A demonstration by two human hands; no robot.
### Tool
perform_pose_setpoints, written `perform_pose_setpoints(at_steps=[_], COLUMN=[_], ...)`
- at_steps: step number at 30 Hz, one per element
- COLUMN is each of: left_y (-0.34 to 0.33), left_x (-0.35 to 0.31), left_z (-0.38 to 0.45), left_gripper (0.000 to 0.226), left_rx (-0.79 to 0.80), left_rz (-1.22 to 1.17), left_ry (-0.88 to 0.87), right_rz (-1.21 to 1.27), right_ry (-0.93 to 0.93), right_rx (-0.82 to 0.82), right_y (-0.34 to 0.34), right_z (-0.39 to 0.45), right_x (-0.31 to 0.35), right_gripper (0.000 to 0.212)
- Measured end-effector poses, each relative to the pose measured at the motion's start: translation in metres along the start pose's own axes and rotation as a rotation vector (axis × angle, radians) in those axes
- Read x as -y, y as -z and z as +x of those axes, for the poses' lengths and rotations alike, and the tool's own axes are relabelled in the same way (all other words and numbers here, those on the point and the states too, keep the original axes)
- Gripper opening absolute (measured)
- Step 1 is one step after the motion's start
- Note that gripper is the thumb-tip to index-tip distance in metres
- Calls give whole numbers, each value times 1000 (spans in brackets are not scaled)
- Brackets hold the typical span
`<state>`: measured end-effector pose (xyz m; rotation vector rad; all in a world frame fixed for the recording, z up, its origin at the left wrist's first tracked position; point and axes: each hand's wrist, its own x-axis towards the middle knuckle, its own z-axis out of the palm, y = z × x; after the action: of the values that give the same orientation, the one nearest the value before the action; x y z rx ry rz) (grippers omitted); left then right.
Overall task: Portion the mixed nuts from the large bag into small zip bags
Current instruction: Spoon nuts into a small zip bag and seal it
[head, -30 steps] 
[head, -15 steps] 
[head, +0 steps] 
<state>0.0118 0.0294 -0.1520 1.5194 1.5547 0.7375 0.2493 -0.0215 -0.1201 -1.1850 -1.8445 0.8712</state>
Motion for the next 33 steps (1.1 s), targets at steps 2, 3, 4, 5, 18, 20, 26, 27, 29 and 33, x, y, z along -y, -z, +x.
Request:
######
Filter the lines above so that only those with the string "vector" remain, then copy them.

- Measured end-effector poses, each relative to the pose measured at the motion's start: translation in metres along the start pose's own axes and rotation as a rotation vector (axis × angle, radians) in those axes
`<state>`: measured end-effector pose (xyz m; rotation vector rad; all in a world frame fixed for the recording, z up, its origin at the left wrist's first tracked position; point and axes: each hand's wrist, its own x-axis towards the middle knuckle, its own z-axis out of the palm, y = z × x; after the action: of the values that give the same orientation, the one nearest the value before the action; x y z rx ry rz) (grippers omitted); left then right.

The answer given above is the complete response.